27 сентября 2013 г. в 17:43
Гарри казалось, что он плывёт. Тёплая и кожаная лодка покачивалась на волнах, и каждый качок отдавался лёгкой болью в висках. Гарри это не нравилось, но он ничего не мог поделать — плотные и широкие лозы обхватили его, не давая шевелиться. На лбу лежал мокрый осьминог — с его щупалец текла вода, попадая в закрытые глаза. А ещё рядом дышал кельпи — мальчик слышал, как из его лёгких со свистом и шипящими проклятиями вырывается воздух. Одуряюще пахло какими-то благовониями, отдалённо напоминающими кофе. Где-то на берегу щёлкали клешнями крабы — эти звуки безумно напоминали треск дров в камине. Гарри рискнул открыть глаза — и не смог, на веках сидели болотные ёжики. В какой-то момент лодку качнуло особенно сильно, и Гаррет снова перестал что-то чувствовать.
В следующий раз Гарри понял, что он в джунглях, падает со скалы на простыне. Мантикоры воинственно скрипели жалами по камню — как будто перо по пергаменту. На лбу сидела одуряюще-горячая медуза и тёрла щупальцами по векам — щипало и было больно. Внутри поселилась обезьянка — она рвалась вверх, ко рту. По ногам порхали бабочки, а пальмовые листья плотно спеленали его, и мальчик не мог шевелиться. Вокруг цвело кофейное дерево, распространяя странный, горьковатый запах.
Гарри был в Храме, на какой-то неправильной молитве. Не было слышно хора — только монотонное бормотание старого Габриэля — почему ему вдруг стало около тридцати пяти и зачем он остриг волосы, Гарри не знал, но точно видел скрюченный профиль в чёрной мантии сквозь плотно прикрытыми ладонями Нуитари глаза. Легендарные Ленты Тьмы Чёрной Луны держали крепко, как одеяло, но Гарри и не хотел шевелиться. Уютно потрескивал магический огонь, и мальчик попытался бы улыбнуться, если бы не острая головная боль.

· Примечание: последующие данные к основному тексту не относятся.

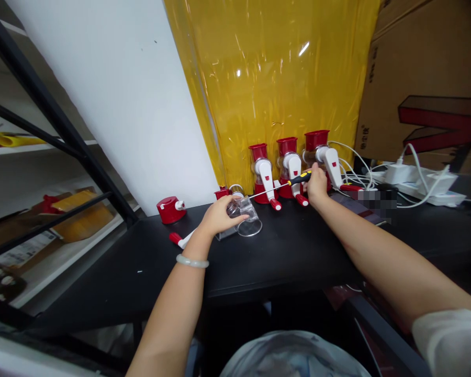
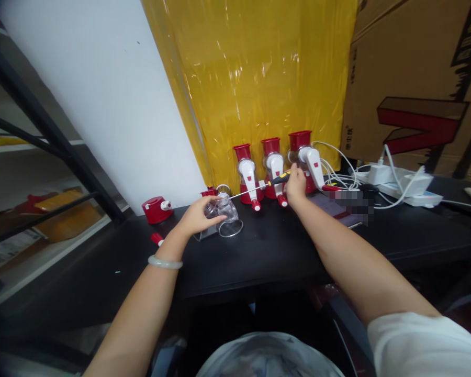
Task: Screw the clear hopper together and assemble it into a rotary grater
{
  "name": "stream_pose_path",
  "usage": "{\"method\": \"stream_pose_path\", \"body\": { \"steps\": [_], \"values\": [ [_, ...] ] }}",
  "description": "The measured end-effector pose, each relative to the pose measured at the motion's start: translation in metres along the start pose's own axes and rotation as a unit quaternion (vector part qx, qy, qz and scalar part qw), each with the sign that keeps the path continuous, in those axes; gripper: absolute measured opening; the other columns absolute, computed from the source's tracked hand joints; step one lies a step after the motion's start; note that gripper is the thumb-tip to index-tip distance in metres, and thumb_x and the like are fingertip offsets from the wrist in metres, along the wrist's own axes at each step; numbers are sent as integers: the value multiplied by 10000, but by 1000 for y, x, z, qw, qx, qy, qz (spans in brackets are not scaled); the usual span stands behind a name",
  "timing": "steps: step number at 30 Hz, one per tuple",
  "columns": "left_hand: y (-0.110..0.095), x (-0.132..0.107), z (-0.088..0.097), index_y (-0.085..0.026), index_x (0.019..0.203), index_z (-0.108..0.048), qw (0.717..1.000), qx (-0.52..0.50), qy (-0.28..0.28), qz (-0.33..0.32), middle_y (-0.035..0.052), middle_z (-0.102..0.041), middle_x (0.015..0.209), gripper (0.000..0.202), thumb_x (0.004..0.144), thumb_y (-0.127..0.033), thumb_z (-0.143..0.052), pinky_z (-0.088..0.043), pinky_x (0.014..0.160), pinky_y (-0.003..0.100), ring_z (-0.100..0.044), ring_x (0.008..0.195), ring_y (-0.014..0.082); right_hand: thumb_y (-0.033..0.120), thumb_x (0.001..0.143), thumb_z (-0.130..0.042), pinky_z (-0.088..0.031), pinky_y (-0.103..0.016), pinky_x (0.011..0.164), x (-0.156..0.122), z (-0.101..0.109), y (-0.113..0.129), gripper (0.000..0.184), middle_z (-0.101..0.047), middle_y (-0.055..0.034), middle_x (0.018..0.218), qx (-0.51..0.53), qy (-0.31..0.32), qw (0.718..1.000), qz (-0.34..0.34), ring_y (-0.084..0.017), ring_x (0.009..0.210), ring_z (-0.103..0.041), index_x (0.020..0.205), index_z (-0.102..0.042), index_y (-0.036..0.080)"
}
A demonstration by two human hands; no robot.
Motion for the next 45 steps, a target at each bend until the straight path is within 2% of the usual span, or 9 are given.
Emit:
{"method": "stream_pose_path", "body": {
  "steps": [3, 7, 12, 17, 20, 24, 32, 37, 45],
  "values": [
    [-2, 0, 1, -220, 1279, -669, 1000, 3, 1, 2, 122, -746, 1261, 620, 777, -553, -815, -559, 1013, 508, -719, 1123, 332, 486, 1021, -357, -391, -240, 368, -2, 1, -3, 439, -582, 17, 569, 31, -20, 998, -54, -123, 392, -521, 814, -624, 206],
    [-2, -1, 1, -219, 1279, -672, 1000, 4, 2, 6, 121, -746, 1258, 623, 777, -559, -812, -560, 1011, 504, -719, 1124, 334, 305, 970, -396, -409, -211, 379, -4, -2, -1, 324, -626, 11, 624, 71, -19, 994, -76, -112, 427, -577, 863, -674, 176],
    [-2, -1, 1, -221, 1271, -677, 1000, 6, 1, 4, 120, -745, 1258, 606, 779, -547, -810, -563, 1009, 507, -720, 1119, 332, 375, 948, -582, -315, -193, 330, -2, -1, -1, 207, -563, 55, 573, 50, -20, 997, -51, -75, 346, -444, 854, -631, 197],
    [-1, 0, 1, -206, 1278, -674, 1000, 3, 2, 4, 127, -745, 1252, 618, 779, -548, -804, -559, 1013, 513, -717, 1118, 335, 554, 976, -547, -331, -211, 339, -2, 0, 1, 402, -496, 56, 515, 9, -21, 1000, -18, -88, 359, -422, 760, -579, 216],
    [-1, 0, 1, -204, 1283, -673, 1000, 4, 2, 4, 129, -743, 1252, 623, 780, -549, -801, -557, 1017, 514, -715, 1121, 336, 472, 1014, -393, -383, -228, 359, -2, 0, 0, 412, -582, 16, 582, 23, -18, 999, -41, -118, 404, -523, 795, -620, 207],
    [-2, -1, 1, -212, 1284, -674, 1000, 7, -1, 3, 126, -746, 1250, 622, 779, -551, -802, -562, 1006, 501, -719, 1112, 333, 329, 939, -440, -413, -224, 391, -1, -1, -1, 279, -612, 14, 658, 48, -15, 998, -47, -117, 459, -573, 846, -666, 193],
    [-1, 0, 1, -215, 1283, -671, 1000, 5, -1, 1, 123, -746, 1256, 622, 780, -555, -807, -556, 1022, 508, -719, 1119, 330, 522, 952, -537, -316, -232, 365, 0, 1, 3, 353, -531, 42, 572, -9, -23, 1000, 16, -93, 407, -412, 772, -583, 222],
    [-2, -1, 1, -215, 1282, -673, 1000, 5, -3, 1, 125, -749, 1257, 620, 780, -552, -810, -560, 1014, 510, -721, 1119, 333, 332, 956, -374, -400, -236, 385, 0, 0, -2, 292, -614, 11, 693, 29, -11, 999, -20, -120, 457, -549, 847, -617, 212],
    [-2, -1, 1, -223, 1280, -671, 1000, 5, -3, 0, 122, -748, 1258, 611, 781, -548, -809, -559, 1015, 508, -720, 1123, 331, 451, 896, -607, -314, -221, 375, 3, 0, 2, 245, -499, 66, 593, -3, -16, 1000, 6, -88, 409, -410, 805, -569, 227]
  ]
}}
Point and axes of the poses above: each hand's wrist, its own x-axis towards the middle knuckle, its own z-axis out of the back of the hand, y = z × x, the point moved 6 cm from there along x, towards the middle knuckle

В сугробе было тепло. Гарри тёр глаза, стараясь вытащить колючие снежинки, но медведь, обнявший мальчика на манер плюшевой игрушки не собирался выпускать добычу. Мимо проезжал кто-то на телеге — колёса тихо поскрипывали, как костёр. Похоже, этот кто-то обронил мешок с кофе — запах был повсюду, проникая даже сквозь снег. На голове спал новорождённый бельчонок — ещё мокрый и горячий. Гарри слышал, как недовольная медведица бродит по деревянному крыльцу сугроба, шипяще ругаясь — Гарри занял её место. Мальчик хотел встать и извиниться, но голова взорвалась, и он не смог вымолвить ни звука.